After completion of the code under the `with` statement, the file is automatically closed, and the variable `f` is fully deleted from memory. This is the cleanest way of writing code.



---


🧠 A `with` statement creates a so-called **context manager**. Context managers define variables that only exist within the given `with` block, and are fully deleted and cleaned up afterwards. There can be multiple scenarios in Python code where this is useful – and the standard libary contains the `contextlib` module to create custom context managers for specific purposes.

---

### Reading Files

The `open()` function and the resulting file-type objects give us a basic tool that we can use to process all kinds of files! The key requirement for this, however, is that we know the structure of the file.

In case of the `test_file.txt` from above, all lines starting from line 4 contain three numbers. A natural way of turning this into a Python data structure would be e.g. to generate three lists, each for one column.

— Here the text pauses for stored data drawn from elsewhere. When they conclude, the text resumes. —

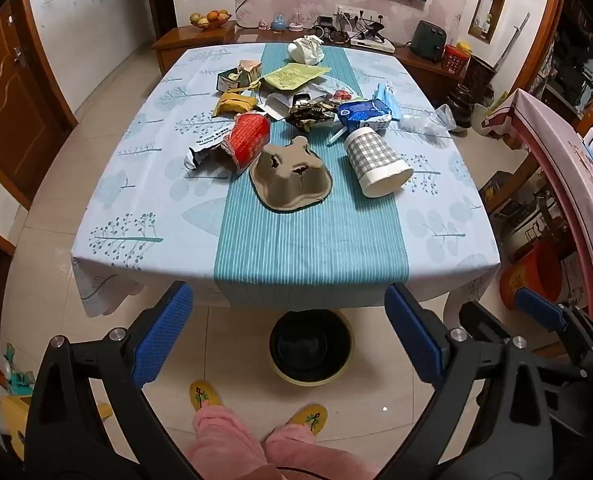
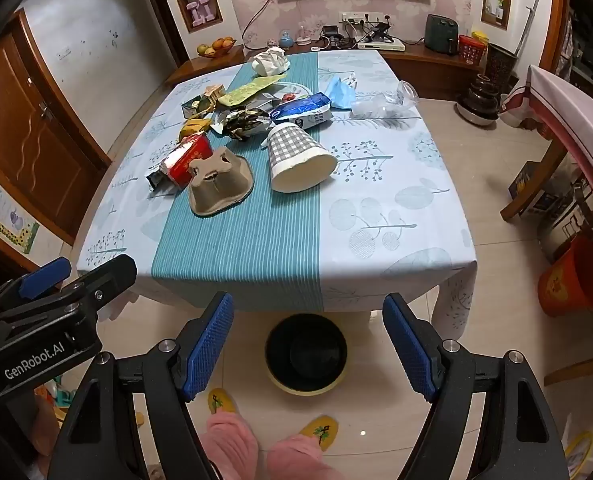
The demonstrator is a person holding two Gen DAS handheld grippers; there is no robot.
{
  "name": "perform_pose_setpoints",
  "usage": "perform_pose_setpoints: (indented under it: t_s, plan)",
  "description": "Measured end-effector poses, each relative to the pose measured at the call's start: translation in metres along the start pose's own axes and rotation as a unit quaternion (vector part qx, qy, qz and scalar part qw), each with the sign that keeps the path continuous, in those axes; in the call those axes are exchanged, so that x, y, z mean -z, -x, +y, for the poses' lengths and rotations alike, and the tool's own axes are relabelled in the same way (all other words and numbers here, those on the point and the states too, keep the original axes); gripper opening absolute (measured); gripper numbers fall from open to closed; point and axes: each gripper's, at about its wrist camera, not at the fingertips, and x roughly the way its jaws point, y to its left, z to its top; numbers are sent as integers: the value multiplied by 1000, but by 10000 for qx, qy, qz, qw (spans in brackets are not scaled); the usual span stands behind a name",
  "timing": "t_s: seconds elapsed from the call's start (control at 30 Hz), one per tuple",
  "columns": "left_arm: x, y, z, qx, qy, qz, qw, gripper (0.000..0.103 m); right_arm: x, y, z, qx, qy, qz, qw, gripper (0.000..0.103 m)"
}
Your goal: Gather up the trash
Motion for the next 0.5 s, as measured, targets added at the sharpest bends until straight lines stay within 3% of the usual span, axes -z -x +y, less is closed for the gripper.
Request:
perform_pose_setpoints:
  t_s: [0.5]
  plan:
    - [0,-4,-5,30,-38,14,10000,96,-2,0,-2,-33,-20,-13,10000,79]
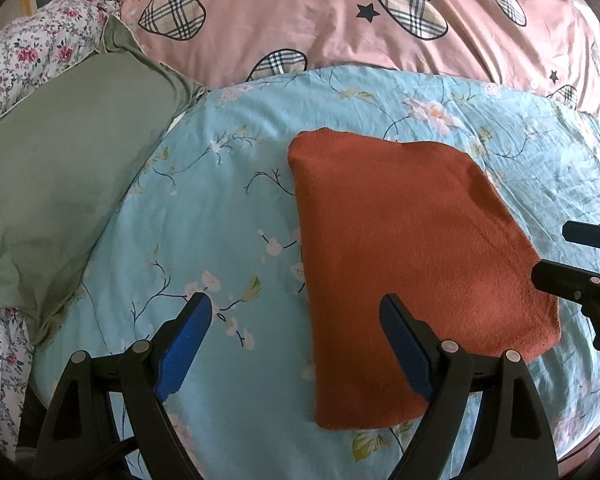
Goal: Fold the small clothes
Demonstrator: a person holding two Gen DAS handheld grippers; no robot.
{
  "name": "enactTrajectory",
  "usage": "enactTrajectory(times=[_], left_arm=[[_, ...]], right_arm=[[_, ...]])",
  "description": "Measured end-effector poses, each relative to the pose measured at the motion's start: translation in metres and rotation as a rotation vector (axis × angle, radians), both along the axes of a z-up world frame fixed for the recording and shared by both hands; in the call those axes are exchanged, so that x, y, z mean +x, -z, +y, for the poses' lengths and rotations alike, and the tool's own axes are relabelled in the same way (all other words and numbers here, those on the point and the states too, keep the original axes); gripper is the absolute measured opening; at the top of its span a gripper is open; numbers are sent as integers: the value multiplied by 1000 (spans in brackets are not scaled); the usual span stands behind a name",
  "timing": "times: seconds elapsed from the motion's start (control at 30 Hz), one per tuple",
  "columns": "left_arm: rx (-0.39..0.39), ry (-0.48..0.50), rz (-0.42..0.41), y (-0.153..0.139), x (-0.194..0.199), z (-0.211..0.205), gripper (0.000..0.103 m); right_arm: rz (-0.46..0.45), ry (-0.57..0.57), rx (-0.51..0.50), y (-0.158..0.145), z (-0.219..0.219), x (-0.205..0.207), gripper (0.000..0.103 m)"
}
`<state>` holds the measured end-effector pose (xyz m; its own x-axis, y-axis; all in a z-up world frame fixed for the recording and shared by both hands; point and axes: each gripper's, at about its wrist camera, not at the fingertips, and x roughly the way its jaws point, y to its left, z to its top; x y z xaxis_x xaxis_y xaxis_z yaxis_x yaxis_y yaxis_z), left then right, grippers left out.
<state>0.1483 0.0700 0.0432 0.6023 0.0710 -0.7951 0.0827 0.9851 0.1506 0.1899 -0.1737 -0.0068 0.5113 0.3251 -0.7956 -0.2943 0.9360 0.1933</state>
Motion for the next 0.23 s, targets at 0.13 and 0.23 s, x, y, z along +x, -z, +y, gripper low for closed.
enactTrajectory(times=[0.13, 0.23], left_arm=[[2, -3, -5, 0, 1, 0, 86], [1, -2, -2, 1, 1, -1, 87]], right_arm=[[10, 5, 8, 2, -1, 1, 99], [17, 13, 5, 6, 0, 3, 99]])
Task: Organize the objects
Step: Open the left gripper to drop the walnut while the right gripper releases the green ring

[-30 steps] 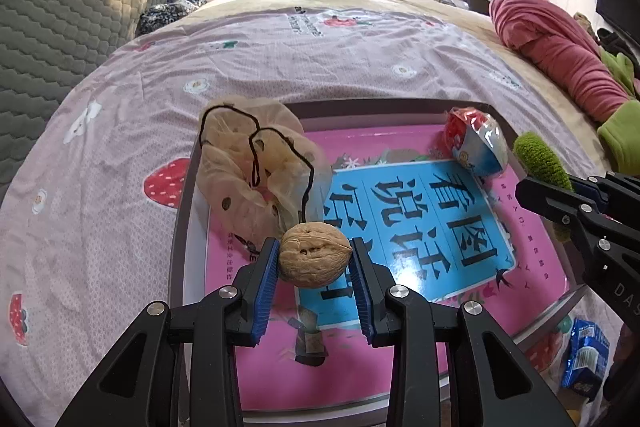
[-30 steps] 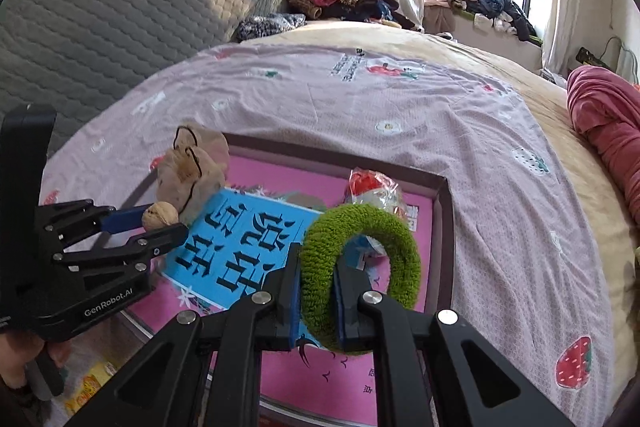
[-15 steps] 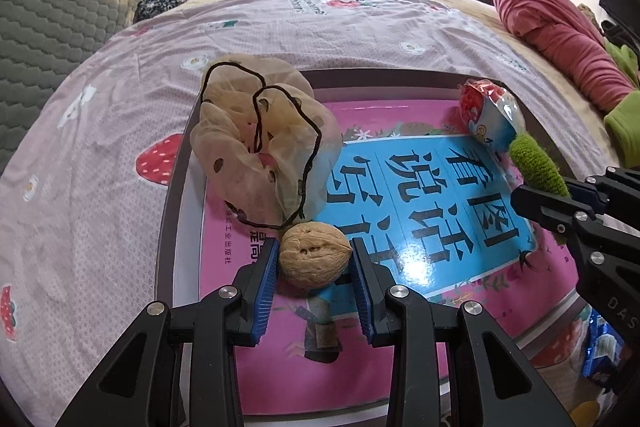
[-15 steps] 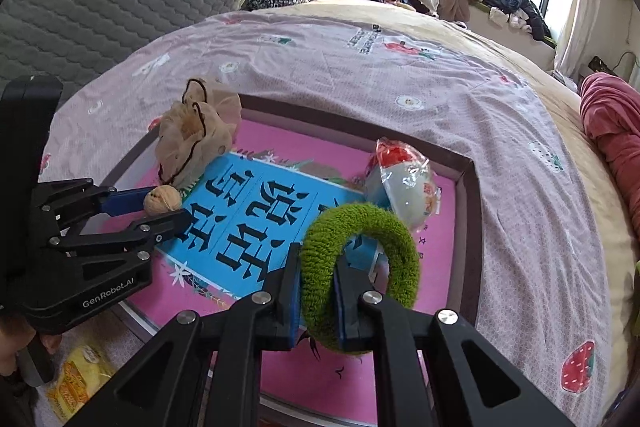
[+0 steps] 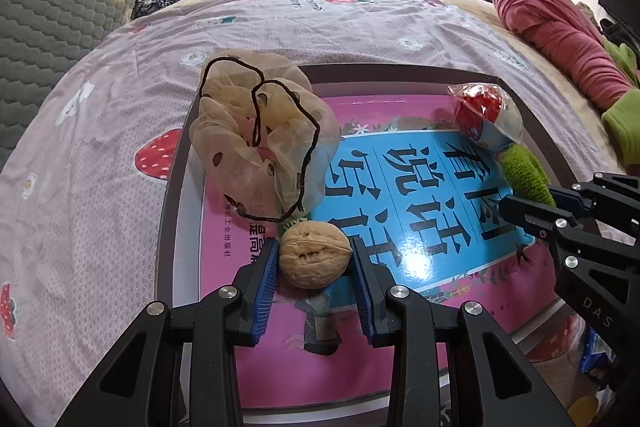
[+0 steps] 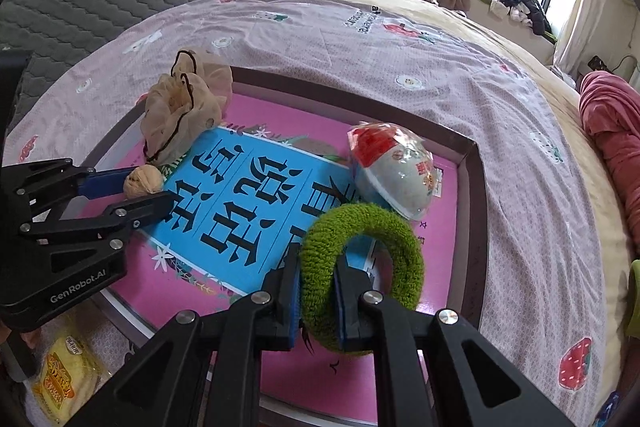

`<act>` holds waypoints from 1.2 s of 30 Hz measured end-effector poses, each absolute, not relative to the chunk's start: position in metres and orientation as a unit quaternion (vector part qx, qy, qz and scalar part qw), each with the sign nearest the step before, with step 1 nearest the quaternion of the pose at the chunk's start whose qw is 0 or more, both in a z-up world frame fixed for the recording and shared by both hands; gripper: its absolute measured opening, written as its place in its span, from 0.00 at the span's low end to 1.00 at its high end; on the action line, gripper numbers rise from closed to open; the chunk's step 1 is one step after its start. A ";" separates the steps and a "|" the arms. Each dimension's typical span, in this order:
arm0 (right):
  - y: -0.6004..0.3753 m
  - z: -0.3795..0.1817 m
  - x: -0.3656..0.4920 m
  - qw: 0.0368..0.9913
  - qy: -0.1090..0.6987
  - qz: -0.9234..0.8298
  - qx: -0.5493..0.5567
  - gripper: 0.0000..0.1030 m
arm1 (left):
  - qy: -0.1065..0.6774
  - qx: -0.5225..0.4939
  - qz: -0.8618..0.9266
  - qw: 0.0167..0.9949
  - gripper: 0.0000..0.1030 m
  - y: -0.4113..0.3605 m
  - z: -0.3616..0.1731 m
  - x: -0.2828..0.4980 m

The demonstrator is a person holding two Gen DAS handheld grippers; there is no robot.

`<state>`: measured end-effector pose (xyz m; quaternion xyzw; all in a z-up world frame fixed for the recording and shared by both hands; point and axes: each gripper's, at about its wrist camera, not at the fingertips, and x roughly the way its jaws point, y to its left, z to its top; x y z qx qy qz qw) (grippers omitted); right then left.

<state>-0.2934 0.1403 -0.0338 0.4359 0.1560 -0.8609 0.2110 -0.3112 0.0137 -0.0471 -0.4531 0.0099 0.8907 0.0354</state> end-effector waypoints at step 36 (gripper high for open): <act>0.141 -0.028 -0.290 0.202 0.149 -0.863 0.439 0.50 | 0.012 -0.462 0.886 0.035 0.74 0.008 -0.047 -0.302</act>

For this, we need to know two important functions to process strings:
* `str.split(sep: str, ...) -> list[str]` splits a string at each occurrence of `sep`, and returns a list of sub-strings.
* `str.strip(*chars) -> str` removes all characters passed as `*chars` from the beginning and the end of the string. By default, the `strip` method removes all whitespaces (i.e. spaces, tabs and line breaks) from the beginning and the end of the string.

In [None]:
a = " 124 , 754 , 137 \n"

b = a.split(",")
print(b)

In [None]:
c = [item.strip() for item in b]
print(c)

With this knowledge, we can try to parse the number-containing lines in `test_file.txt` into three lists, one per column.

In [None]:
col_0, col_1, col_2 = [], [], []

with open("test_file.txt", "r") as f:
    all_lines = list(f)  # This is necessary since files are not indexable
    for line in all_lines[3:]:
        numbers = [num.strip() for num in line.split(" ")]
        col_0.append(int(numbers[0]))
        col_1.append(int(numbers[1]))
        col_2.append(int(numbers[2]))

print(col_0)
print(col_1)
print(col_2)

We could now use these lists to do some calculations with it – without needing to define actual variables within the code. This allows us to easily run the same kind of code on lots of different input files!

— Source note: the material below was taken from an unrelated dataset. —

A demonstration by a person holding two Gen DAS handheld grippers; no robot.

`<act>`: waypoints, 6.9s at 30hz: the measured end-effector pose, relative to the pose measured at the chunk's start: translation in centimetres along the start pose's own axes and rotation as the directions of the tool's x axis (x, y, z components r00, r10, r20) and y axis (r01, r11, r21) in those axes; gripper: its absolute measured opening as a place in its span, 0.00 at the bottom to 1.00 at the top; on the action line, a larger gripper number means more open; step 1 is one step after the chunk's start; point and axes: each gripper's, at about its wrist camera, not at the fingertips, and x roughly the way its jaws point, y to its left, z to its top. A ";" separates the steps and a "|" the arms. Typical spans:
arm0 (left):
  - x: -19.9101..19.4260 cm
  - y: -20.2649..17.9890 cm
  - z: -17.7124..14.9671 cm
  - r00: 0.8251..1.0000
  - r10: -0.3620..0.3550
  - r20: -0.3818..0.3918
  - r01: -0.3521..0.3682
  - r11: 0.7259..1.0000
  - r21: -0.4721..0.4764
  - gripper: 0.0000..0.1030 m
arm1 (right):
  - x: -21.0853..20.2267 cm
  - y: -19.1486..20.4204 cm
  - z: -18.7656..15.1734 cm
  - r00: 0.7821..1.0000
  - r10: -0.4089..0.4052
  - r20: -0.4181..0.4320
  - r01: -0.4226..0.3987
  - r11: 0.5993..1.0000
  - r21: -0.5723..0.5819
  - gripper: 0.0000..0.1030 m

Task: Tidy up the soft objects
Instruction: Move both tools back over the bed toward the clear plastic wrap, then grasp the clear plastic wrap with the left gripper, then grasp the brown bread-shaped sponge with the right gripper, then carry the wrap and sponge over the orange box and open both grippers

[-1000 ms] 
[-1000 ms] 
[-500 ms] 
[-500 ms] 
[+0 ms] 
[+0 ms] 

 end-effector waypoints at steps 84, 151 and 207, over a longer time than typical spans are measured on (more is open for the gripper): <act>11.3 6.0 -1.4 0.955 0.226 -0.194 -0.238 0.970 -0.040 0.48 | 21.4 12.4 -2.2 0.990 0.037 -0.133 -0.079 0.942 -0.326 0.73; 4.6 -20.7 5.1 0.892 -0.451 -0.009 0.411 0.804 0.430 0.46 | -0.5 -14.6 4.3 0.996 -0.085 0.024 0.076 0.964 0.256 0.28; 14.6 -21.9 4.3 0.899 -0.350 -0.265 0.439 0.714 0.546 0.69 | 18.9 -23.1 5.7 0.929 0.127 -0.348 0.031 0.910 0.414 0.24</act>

What we need for this is the knowledge about the exact file structure – e.g. how many lines there are before the actual data starts, or which separator is used in each line. For uncommon file formats, we might have to do this ourselves.

However, there are a number of very common file formats where such "file readers" have already been developed, and have become part of the standard library in Python. We will later learn about the *.csv* and *.json* file types.

### Writing Files

Similarly, we can use the `with open(...` to write new lines to a file. For this, the file needs to be opened in *write* (`w` / `w+` / `rw`) or *append* mode (`a`). Then we can use the `file.write(s: str) -> int` method, which writes the passed string to the file, and returns the number of integers written.

In [None]:
with open("test_file.txt", "a") as f:
    f.write("888 777 666")

If we check the new content of `test_file.txt`, this highlights an important pitfall in writing files – we need to manage line breaks by ourselves!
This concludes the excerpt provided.